Sacred prostitution, also known as temple or cult prostitution, involved various activities in ancient times, many of which that occurred in Greece were in some way related to the Greek goddess Aphrodite and the Greek city of Corinth. The reason for the fascination with prostitution in general was because in ancient times, women’s bodies were viewed as more sexually desirable than men’s because of their potential fertility, and sexuality and fertility were celebrated for these aspects of them.[1] In terms of their bodily functions and their purpose, women’s bodies were more valued than men’s because of their potential fertility, and therefore were viewed as more sexually desirable than men’s. This led to an interest in prostitution, and sacred prostitution was a form of prostitution in which people dedicated either themselves or their children to their deity as a form of religious worship.[2]

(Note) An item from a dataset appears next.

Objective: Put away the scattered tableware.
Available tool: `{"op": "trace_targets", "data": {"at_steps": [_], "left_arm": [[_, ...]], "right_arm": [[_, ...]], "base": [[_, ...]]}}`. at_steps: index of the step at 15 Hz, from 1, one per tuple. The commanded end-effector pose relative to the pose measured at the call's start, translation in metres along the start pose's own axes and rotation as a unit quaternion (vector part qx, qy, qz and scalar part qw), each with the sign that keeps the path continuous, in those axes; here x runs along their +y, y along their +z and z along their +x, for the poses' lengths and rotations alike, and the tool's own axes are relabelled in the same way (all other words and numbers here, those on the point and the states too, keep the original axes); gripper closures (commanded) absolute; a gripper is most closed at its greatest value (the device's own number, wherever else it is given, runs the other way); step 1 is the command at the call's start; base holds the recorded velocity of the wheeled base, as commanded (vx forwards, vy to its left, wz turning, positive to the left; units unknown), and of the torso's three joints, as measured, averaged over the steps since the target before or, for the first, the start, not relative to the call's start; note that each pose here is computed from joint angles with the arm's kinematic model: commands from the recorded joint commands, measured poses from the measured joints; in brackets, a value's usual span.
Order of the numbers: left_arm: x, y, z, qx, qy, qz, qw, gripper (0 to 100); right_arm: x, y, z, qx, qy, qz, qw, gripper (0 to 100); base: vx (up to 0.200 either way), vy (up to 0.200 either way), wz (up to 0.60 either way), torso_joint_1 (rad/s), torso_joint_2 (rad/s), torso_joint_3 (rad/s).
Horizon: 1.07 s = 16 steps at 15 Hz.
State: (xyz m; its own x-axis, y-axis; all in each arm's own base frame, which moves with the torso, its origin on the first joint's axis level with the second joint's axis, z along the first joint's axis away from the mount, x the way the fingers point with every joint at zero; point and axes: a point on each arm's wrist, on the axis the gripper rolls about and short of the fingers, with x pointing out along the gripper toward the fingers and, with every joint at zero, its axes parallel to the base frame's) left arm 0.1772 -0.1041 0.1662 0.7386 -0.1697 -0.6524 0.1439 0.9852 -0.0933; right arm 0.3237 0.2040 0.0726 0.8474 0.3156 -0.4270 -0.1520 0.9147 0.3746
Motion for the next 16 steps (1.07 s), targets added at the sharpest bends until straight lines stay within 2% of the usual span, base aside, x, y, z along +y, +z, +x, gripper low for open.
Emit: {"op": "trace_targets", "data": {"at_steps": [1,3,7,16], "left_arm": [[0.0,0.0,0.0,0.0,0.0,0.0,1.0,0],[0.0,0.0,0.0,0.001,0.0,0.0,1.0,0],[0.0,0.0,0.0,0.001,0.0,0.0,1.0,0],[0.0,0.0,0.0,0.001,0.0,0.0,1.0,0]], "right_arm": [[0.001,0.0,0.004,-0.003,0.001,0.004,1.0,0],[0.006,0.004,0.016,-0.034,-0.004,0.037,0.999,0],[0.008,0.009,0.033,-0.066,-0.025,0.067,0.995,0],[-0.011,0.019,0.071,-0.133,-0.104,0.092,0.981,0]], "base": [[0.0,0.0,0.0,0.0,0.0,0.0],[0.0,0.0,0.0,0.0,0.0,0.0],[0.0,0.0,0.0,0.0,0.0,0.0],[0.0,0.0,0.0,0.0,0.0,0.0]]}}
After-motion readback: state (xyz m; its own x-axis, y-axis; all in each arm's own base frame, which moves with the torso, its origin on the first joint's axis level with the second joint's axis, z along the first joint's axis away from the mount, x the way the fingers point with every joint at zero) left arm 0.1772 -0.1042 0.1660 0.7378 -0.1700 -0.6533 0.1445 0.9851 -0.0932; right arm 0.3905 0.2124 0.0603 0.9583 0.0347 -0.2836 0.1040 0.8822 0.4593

The idea that sex outside of marriage can be pure and even honor God has been around for quite a while. We are willing to deny ourselves almost all other desires but sex. If someone tells us that they are going to give up alcohol or lose weight or quit social media or stop cursing we see that as virtuous and encourage them. But if someone says they are going to give up sex, we look at that as weird and impossible. We might even want them to fail so that we can feel better about ourselves. It is such a strong drive and it is a drive that is healthy to indulge in as long as it is in the right context. For most cultures that context is marriage. Every culture sees sex with another person’s partner as wrong and some even see it as deserving of death.
Perhaps Paul is making the point in our baptism into Christ, we have become one with Christ. Christ lives in us. We are now a temple, a living temple of the Holy Spirit. To the Jews in Corinth, the word temple may bring to mind the temple in Jerusalem. A place considered to be sacred. To the Gentiles in Corinth, the word temple may bring to mind the temple of Aphrodite. A place to be considered as an icon of immorality. Paul is creating one new idea from both ideas. They themselves, their own bodies, are now a temple! A temple where God’s spirit lives. The intimacy experienced through sex is the intimacy we hold with Christ who lives in us. The idea idea being a temple in which God’s Spirit lives and then being sexually immoral can be compared to the temple of Aphrodite. It is the idea of turning a temple into a place of prostitution and immorality.
The problem for me is that I don’t experience God as living in me. Not that it is not true, but I tend to divide my world into spiritual and secular. But the reality is, that is a lie. It is all spiritual and always has been. On the day of Pentecost, God poured out His Spirit upon us all. The true reality is that God’s Spirit lives in us all and we have to live into that reality. Live life from the orientation that my body is a temple of the Holy Spirit. And just like the temple in Corinth was turned into a house of prostitution, my body can be turned into that. God has always left it up to us to seek the truth and live by that truth.
God knows us intimately and reveals that to us. From that revealing, we are called to live our lives differently. We can ignore God’s revealing himself to us and end up as the temple of Aphrodite, prostituting ourselves to the world and feeding our worldly desires or we can embrace God’s knowing us and us now knowing God more intimately and live as the temple of the Lord. We ourselves are called to live as the incarnation of Christ.